Бурцев открыл глаза…
Нет, не стоял. Висел на веревках, примотанный к стволу одинокого сухого дерева посреди поля. Без оружия, без доспехов. Спасительная роща, откуда началась их атака, была так далеко. Аделаида – еще дальше. А‑де‑ла‑и‑да! Малопольская княжна, окруженная эскортом всадников с черными на белом крестами, уже въезжала в ворота Сродовской крепости.
На месте недавней стычки хозяйничали с десяток крестоносцев и несколько кнехтов Казимира. Бурцев скрипнул зубами: тут полегли все краковские дружинники. Все до единого. В живых остался только он. Остался или оставили?
Сучковатый ствол и сухая шершавая кора больно царапали руки, шею, затылок. Путы за малым не сдирали кожу.
– Ну, очухался?!
Откуда‑то сбоку выплыло мясистое лицо Казимира. Сейчас, когда куявский князь был без шлема и даже без войлочного подшлемника, видно, что он и в самом деле лыс, как колено девицы. Княжеский череп блестел от пота. Эх, сейчас бы по этой черепушке да хорошенькой дубинкой. Бурцев не сдержал усмешки.

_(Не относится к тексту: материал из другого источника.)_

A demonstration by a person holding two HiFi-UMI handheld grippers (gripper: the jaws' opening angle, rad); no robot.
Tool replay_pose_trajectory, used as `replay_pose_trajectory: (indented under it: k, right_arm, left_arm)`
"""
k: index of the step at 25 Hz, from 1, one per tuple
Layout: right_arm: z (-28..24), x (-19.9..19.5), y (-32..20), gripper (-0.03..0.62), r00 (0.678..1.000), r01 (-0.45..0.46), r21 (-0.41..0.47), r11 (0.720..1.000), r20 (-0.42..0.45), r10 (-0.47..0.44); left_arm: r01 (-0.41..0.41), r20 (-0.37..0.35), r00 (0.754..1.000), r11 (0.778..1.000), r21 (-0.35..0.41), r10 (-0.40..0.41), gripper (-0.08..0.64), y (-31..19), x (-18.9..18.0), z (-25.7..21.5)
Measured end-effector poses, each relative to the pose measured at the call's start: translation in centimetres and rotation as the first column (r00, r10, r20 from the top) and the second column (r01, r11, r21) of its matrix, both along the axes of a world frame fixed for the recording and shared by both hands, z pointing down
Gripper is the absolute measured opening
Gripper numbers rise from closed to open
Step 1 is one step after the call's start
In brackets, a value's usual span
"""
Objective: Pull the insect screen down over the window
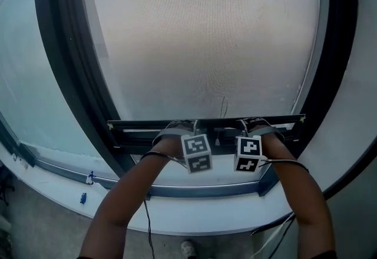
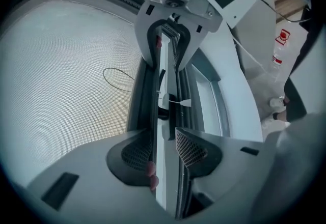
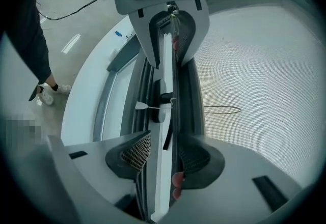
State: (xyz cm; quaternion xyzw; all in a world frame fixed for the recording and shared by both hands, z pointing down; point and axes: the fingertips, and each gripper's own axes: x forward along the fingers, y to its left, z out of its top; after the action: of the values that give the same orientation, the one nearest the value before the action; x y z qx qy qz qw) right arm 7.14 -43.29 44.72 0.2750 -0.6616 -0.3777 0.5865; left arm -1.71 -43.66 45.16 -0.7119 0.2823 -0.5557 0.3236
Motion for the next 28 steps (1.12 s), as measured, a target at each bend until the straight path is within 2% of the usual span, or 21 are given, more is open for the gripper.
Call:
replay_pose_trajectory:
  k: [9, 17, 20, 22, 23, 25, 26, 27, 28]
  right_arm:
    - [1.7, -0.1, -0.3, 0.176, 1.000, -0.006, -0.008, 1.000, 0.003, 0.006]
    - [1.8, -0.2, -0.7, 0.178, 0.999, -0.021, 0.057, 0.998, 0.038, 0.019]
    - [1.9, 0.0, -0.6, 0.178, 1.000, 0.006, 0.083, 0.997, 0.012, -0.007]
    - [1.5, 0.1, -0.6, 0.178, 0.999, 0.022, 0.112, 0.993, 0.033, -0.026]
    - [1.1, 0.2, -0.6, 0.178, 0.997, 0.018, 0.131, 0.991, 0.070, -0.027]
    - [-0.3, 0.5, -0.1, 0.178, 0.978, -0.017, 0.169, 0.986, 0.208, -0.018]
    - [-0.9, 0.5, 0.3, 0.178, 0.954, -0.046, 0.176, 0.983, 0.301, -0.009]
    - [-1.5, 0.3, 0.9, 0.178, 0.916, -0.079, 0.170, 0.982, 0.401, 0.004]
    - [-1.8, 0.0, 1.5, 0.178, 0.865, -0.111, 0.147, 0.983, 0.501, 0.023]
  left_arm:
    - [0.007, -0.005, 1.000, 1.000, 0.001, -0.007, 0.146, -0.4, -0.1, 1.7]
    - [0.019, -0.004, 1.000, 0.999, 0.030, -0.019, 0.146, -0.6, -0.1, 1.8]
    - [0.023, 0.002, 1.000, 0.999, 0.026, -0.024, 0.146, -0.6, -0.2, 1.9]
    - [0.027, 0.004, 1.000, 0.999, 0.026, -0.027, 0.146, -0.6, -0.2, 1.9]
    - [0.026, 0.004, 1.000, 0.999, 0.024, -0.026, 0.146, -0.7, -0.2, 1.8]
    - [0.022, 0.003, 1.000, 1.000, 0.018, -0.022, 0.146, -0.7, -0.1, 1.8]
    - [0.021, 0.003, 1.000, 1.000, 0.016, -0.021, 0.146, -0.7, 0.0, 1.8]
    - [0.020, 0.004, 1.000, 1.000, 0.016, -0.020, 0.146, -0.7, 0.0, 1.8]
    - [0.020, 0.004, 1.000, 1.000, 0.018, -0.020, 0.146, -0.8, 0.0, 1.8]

– Напрасно скалишься, пес! – процедил сквозь зубы Казимир. – Скоро скулить начнешь.
Лающий звук (вот уж где пес так пес!) немецкой речи заставил князя вздрогнуть. С почтительным поклоном Казимир повернулся к говорившему.

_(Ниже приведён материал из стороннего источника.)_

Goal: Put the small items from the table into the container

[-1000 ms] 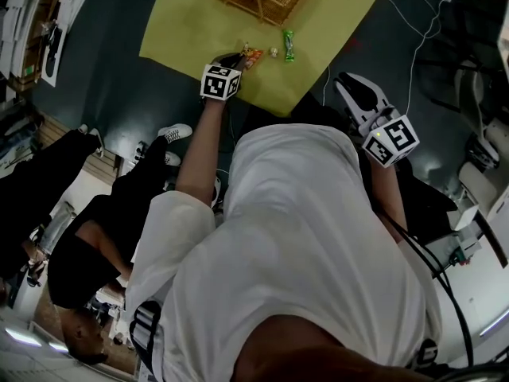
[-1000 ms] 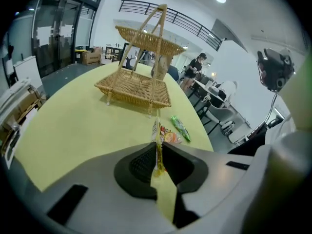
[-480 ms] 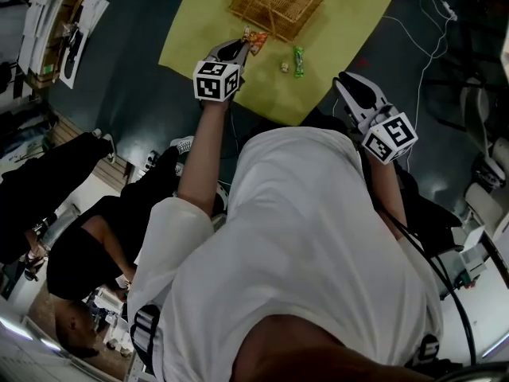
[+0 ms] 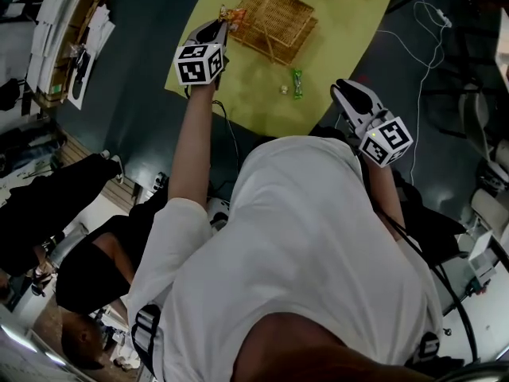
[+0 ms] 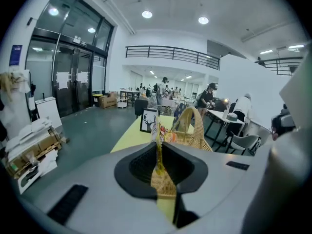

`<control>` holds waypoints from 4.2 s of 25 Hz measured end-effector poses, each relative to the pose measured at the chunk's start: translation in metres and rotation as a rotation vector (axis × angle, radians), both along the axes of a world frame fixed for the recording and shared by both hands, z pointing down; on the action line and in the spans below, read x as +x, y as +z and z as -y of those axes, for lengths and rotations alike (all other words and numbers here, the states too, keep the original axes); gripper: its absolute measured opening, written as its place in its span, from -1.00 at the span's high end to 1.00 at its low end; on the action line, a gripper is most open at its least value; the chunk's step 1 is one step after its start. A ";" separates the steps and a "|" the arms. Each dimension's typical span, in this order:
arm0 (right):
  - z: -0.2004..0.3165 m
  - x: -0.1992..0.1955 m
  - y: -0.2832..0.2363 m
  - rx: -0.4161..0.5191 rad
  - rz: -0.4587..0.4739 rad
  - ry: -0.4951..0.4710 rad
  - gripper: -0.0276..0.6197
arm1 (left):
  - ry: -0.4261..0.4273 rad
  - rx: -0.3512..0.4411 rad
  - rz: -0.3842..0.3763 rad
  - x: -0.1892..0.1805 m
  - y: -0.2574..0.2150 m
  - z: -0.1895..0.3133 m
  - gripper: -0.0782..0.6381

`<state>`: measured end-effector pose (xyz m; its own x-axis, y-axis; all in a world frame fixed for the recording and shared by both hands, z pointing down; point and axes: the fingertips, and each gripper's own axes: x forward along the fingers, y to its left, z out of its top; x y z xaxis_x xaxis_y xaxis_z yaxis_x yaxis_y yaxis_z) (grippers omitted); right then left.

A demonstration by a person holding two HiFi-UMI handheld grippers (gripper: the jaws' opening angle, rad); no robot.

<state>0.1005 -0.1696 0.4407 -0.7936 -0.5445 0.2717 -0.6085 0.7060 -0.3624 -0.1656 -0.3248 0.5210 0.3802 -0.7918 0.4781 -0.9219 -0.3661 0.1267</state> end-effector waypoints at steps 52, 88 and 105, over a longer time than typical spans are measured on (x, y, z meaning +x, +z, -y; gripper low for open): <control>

Человек, заставивший склонить голову князя Куявии, восседал на высоком статном жеребце. Всадник тоже был высок. И худ. И белобрыс. И неулыбчив. Есть такая бедная на сокращения лицевых мышц мимика, которую принято называть застывшей. Или мертвой. В общем, рубахи‑парня с душой нараспашку из незнакомца явно не получилось бы.
Латы всадника прикрывала длинная белая кота без рукавов, с двумя – спереди и сзади – разрезами для верховой езды и плащ на меху. Из‑под грубого сукна накидки виднелись только кольчужные рукава и плетенные из мелких колец перчатки, а на ногах – кольчужные чулки с металлическими поножами.

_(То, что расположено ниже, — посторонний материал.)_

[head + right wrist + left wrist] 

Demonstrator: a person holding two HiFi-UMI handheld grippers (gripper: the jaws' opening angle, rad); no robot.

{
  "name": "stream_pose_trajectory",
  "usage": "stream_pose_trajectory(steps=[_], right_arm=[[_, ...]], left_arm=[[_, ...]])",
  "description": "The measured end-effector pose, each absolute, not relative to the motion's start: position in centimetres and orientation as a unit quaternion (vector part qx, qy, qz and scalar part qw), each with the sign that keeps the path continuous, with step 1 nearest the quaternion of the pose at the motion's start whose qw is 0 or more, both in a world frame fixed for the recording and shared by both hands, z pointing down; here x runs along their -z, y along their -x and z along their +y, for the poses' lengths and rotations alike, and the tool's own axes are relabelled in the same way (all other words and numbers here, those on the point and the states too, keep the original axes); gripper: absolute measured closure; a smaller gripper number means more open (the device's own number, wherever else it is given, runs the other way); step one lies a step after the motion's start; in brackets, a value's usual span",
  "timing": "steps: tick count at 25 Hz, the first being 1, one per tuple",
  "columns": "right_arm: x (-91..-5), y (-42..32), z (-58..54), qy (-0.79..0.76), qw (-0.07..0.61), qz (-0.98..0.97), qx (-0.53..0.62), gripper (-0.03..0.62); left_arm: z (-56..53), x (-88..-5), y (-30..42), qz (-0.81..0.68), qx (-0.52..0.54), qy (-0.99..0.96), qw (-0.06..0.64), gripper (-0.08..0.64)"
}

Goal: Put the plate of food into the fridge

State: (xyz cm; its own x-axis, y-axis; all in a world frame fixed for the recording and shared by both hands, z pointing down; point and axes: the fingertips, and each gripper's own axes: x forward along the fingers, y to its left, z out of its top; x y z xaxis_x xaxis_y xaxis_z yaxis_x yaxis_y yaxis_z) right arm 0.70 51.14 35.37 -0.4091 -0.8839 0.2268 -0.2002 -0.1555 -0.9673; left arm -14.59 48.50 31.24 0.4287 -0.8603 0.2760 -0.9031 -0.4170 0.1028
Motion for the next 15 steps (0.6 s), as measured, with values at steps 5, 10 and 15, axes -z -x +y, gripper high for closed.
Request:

Держался худощавый наездник так, словно ничего, кроме легкого одеяния, на нем сейчас не было. Привычные латы, сколь бы тяжелыми они ни являлись, ничуть его не стесняли. В руках незнакомец держал шлем. Такой же горшок‑топхельм, что у Казимира, только чуть более обтекаемой формы и без устрашающих рогов. На голове – шапочка‑подшлемник из плотной ткани с толстым слоем уплотнителя и кольчужный капюшон. У седла – треугольный щит. На боку – длинный меч в простых ножнах. Ничего лишнего, ничего нефункционального.
Но, конечно же, в первую очередь внимание Бурцева привлекли кресты! Крест на всю грудь коты, крест на левом плече плаща, крест на щите. И еще один – совсем уж маленький – крестик на снятом шлеме. Кресты – черные, тевтонские, но обрамленные желтой каймой. Кроме того, в центре перекрестия красовался небольшой схематичный щит того же золотисто‑желтого цвета. На этом геральдическом щитке можно различить изображение черного орла.